Does anyone have information about PREPA generating facilities? Based on my personal knowledge and experience as well as Wikipedia, I know about the following:
South Coast
AES Puerto Rico 454 MW Guayama (Coal, Privately owned)
Aguirre Combined Cycle 592 MW Salinas
Aguirre Thermoelectric 900 MW Salinas
Costa Sur 990 MW Guayanilla
EcoEléctrica[15] 510 MW Peñuelas (Natural gas, privately owned)
Total capacity south coast 3,446 MW
North Coast
Palo Seco 602 MW Cataño
San Juan Combined Cycle 464 MW San Juan
San Juan Thermoelectric 400 MW San Juan
Cambalache 247 MW Arecibo
Total capacity north coast 1,713MW
The above capacities are from Wikipedia. All plants are owned by PREPA and are oil fired except as noted.
I have shown them as north and south coast since the big problem right now is that the plants in the north are not operating and/or capable of providing sufficient power. The big problem is transmitting power from south to north.

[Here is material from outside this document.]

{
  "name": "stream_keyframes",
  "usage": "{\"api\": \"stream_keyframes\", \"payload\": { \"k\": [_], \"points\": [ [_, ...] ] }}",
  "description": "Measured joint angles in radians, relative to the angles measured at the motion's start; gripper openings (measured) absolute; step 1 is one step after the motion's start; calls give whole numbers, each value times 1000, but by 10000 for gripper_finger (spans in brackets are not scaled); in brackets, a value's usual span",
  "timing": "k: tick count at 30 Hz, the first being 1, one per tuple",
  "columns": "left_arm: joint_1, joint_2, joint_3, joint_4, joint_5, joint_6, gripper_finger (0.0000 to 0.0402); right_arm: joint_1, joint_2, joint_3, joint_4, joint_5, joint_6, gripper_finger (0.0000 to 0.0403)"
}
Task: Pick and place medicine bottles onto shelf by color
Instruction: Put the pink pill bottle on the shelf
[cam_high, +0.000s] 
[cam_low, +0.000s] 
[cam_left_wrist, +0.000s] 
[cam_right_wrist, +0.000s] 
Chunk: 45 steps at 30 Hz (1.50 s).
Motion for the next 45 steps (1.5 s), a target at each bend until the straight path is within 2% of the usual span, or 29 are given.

Additionally, there are a number of gas turbines around the island for load balancing and peaking power. The ones I know about are:
Ceiba 50 MW
Humacao 50 MW
Vega Baja 50MW
Mayaguez 220MW
I believe that there are several others, including at least one station in the Metro area. If anyone has additional info about locations and capacities, please let me know and I will revise the list.

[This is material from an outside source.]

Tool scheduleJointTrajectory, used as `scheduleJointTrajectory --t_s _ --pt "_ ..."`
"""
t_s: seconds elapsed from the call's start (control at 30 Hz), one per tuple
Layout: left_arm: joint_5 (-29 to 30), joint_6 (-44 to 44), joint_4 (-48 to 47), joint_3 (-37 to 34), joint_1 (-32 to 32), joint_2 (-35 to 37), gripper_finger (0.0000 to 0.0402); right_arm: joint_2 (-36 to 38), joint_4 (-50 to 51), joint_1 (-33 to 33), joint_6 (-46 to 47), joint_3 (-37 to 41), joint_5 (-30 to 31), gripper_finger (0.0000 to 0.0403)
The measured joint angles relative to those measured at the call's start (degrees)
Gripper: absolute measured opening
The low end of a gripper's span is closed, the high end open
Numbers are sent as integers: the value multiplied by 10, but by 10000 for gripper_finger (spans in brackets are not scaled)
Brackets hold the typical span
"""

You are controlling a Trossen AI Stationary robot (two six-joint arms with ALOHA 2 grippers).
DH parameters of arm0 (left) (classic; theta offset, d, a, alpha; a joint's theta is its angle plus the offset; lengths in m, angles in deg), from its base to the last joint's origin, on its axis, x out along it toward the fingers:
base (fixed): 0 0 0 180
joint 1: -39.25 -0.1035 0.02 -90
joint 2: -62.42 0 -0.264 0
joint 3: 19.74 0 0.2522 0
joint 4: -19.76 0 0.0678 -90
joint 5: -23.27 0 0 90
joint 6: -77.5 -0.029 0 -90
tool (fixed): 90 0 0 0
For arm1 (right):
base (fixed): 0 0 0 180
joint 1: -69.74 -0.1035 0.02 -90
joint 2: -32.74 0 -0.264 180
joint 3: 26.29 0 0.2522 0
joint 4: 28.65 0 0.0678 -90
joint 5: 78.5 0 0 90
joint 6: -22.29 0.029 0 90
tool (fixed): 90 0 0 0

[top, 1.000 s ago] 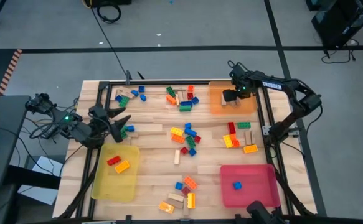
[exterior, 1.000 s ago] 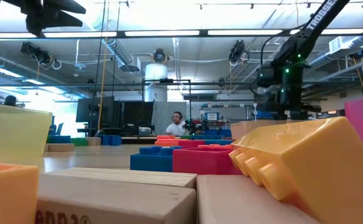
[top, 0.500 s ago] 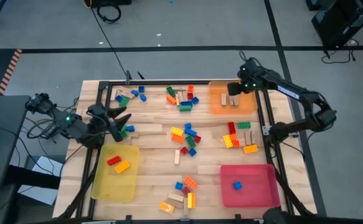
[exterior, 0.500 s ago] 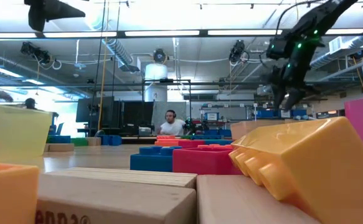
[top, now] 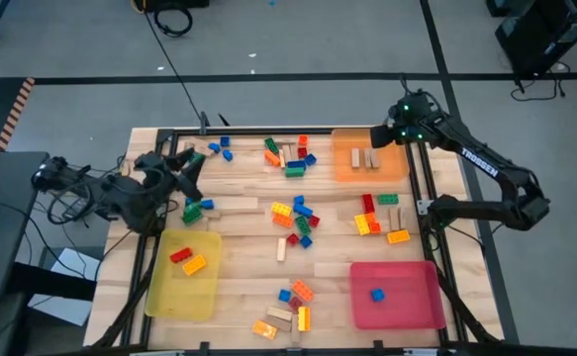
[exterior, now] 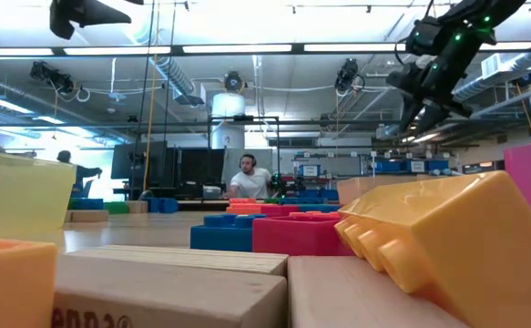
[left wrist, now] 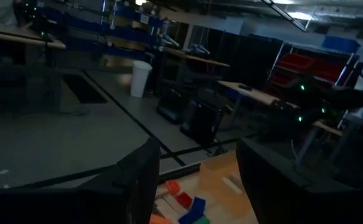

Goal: Sort blocks by size
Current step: Put the large orange game piece into the yellow bin

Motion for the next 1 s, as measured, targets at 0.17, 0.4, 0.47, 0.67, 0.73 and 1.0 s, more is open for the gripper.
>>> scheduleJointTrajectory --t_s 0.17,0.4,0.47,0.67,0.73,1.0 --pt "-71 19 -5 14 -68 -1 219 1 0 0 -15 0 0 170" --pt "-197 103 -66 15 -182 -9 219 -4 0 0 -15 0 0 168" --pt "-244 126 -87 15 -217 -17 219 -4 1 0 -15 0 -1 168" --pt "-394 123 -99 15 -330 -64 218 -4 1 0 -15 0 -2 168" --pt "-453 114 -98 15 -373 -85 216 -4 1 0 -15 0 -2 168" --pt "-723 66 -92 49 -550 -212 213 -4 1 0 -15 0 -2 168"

What I would really like, and can't find, is a map showing all generating stations and capacities. PREPA does have a site https://www2.aeepr.com/Investors/OperationalProfile.aspx showing major facilities but it does not show the smaller facilities.

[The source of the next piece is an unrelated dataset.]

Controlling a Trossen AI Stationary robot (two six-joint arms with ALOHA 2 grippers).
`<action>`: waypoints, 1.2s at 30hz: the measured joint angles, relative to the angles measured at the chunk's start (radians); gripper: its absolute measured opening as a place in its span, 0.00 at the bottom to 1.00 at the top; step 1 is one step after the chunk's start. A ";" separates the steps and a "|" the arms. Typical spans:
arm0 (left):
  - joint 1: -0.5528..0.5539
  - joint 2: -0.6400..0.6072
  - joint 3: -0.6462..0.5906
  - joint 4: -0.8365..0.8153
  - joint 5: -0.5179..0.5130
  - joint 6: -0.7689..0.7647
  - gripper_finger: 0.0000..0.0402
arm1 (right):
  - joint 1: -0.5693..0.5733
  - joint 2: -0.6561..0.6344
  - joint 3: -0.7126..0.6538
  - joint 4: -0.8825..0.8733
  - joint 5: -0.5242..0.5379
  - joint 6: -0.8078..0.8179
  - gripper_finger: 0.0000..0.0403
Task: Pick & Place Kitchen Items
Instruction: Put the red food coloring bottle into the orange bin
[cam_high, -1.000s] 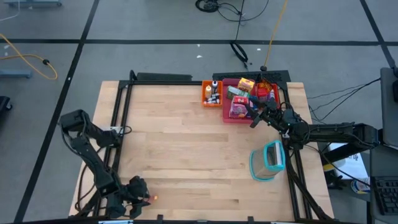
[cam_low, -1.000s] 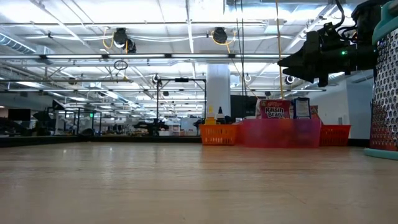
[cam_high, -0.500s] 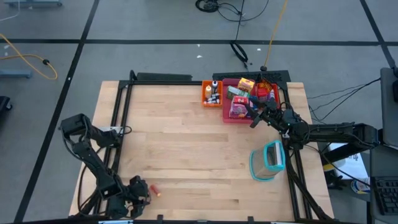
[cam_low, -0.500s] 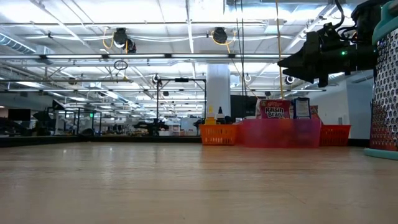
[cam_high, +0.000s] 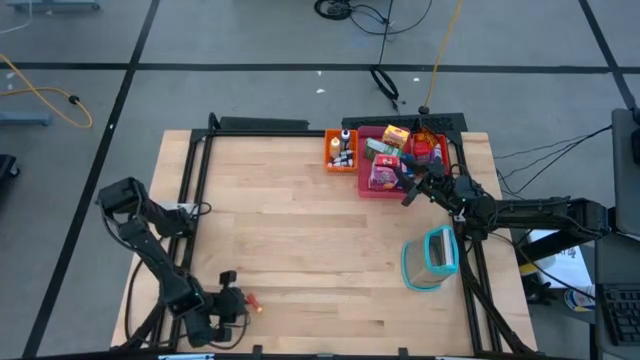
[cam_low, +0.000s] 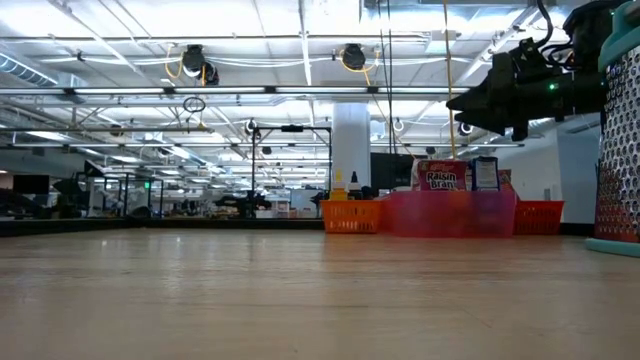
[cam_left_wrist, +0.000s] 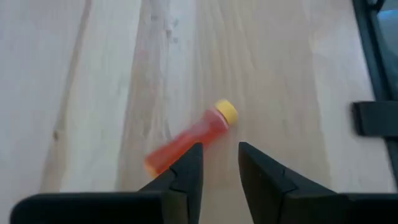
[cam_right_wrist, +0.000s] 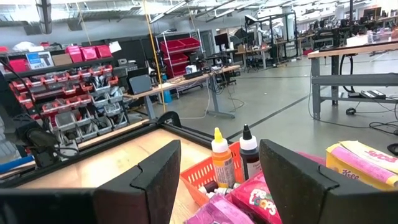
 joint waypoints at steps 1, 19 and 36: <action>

PR Energy Commission's site at http://energia.pr.gov has some maps of distribution lines but not of transmission lines or generating stations.
Capacities above are nominal, not actual. For example, Palo Seco is non-operational. The San Juan plant is operating at reduced capacity (as I understand it and observed from the stacks 2 weeks ago)
There are several solar and wind facilities. These provide minimal power, probably less than 50-75MW total. That is usable power, not nominal power. For example, the Humacao solar plant, now destroyed, was rated at about 40MW but that assumes constant sunshine 24 hours a day. Actual capacity was probably more equivalent to a 10MW conventional plant. I do not consider Solar and wind significant to Puerto Rico's power supply.
PREPA also has a number of hydro plants rated at 156MW. I am not very familiar with these but my understanding is that they operate at significantly less output than this.